For this week’s Query Exercise, let’s start by taking a look at the Users table to see what we’re dealing with:
|
1 2 3 4 5 |
select u.location, count(*) as population, avg(u.reputation) as AvgReputation from users u group by u.location order by count(*) desc limit 100; |
The results:

That query has a few problems, but hold that thought for a moment. (You’re going to have to solve those problems, but I just wanted to show you the sample data at first to give you a rough idea of what we’re dealing with.)
Our business users are thinking about doing some targeted advertising, and they have two questions.
First, what are the top 10 locations populated with users who seem to be really helpful, meaning, they write really good answers?
Second, what are the top 10 locations where people seem to need the most help? Meaning, they ask a lot of questions, but they do not seem to be answering those of their neighbors?
Your first guess would probably be to adapt the query above and simply sort in different directions, but buckle up. The data presents a lot of challenges that we need to consider.
- There are null and empty locations. Those should probably be excluded.
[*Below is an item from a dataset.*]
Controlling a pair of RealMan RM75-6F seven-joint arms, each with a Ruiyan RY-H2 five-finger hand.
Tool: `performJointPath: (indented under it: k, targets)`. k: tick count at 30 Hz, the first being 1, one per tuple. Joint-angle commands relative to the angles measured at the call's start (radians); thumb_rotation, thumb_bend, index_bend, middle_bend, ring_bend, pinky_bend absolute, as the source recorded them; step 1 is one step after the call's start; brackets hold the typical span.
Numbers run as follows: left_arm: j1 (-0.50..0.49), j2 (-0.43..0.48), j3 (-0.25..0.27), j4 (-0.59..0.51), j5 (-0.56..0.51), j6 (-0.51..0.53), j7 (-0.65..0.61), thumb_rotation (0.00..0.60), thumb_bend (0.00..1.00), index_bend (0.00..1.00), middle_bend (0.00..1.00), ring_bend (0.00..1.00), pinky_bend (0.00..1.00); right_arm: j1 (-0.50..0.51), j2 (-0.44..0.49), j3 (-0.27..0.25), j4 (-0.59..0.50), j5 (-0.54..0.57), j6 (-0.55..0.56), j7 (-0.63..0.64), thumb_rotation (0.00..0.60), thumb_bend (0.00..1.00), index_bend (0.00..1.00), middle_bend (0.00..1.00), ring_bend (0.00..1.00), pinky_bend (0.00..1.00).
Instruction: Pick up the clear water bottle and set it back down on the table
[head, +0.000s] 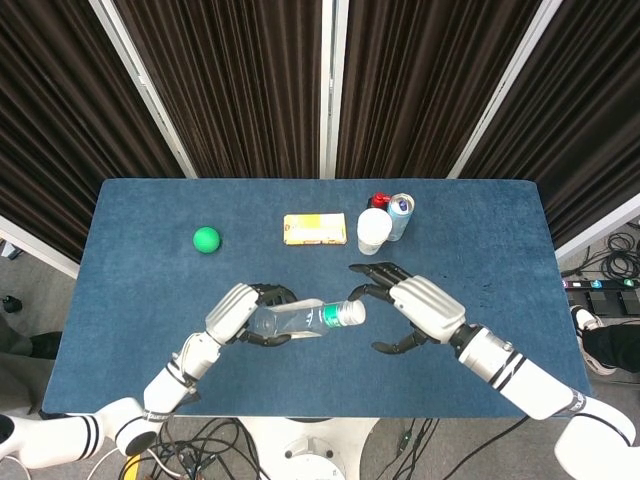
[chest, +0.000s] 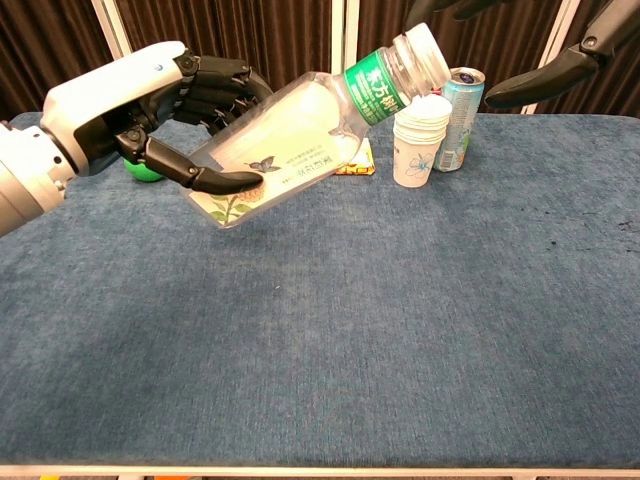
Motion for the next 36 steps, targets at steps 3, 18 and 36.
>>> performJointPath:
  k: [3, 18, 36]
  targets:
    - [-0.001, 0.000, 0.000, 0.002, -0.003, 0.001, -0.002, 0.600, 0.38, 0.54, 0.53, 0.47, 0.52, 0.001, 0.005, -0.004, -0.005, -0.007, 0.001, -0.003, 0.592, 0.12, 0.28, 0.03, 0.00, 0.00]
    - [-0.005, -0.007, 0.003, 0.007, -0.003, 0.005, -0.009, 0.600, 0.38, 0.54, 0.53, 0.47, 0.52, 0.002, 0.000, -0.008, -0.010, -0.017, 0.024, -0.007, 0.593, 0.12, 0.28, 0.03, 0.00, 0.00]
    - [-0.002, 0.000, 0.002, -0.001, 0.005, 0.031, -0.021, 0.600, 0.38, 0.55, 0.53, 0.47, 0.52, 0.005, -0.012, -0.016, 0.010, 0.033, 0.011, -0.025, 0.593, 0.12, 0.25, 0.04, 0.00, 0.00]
- In the Users table, the Location column’s datatype is varchar(100). People can type in whatever they want, which leads to a lot of oddball one-off locations. We should filter for a minimum number of people involved, especially since we’re considering paid advertising. Let’s filter for only locations with at least 100 people in them.
- For the sake of this exercise, let’s pretend that each Location value is geographically unique. You’ll notice in the screenshot that there are entries for “India” and for “Bangalore”. You and I know that everyone who lives in Bangalore also lives in India, but for the sake of this question, let’s pretend that’s not the case. In reality, obviously we need to clean up our Location data, but I’ll save that for another challenge.
- High values for Reputation do not necessarily mean that people write really good answers. You can earn Reputation points a lot of ways, including writing good questions.
- You don’t have to join the first and second queries together. Just write one query for the top 10 helpful locations, and another query for the top 10 locations that need the most help. They can be separate queries, and I’m not worried about performance for the sake of this exercise.
Part of your solution is going to involve looking at the Posts table, which stores questions and answers (and other things.) A few columns to consider:
- Posts.PostTypeId = when 1, the Post is a Question. When 2, it’s an Answer.
- Posts.OwnerUserId = the Users.Id who owns the question or answer.
- Posts.Score = the quality of the question or answer.
For this exercise, I’m not expecting a specific “right” or “wrong” answer – instead, for this one, you’re probably going to have a good time sharing your answer in the comments, and comparing your answer to that of others. Feel free to put your queries in a Github Gist, and include that link in your comments. I’ll circle back in a week and write about different ways to solve it. Have fun!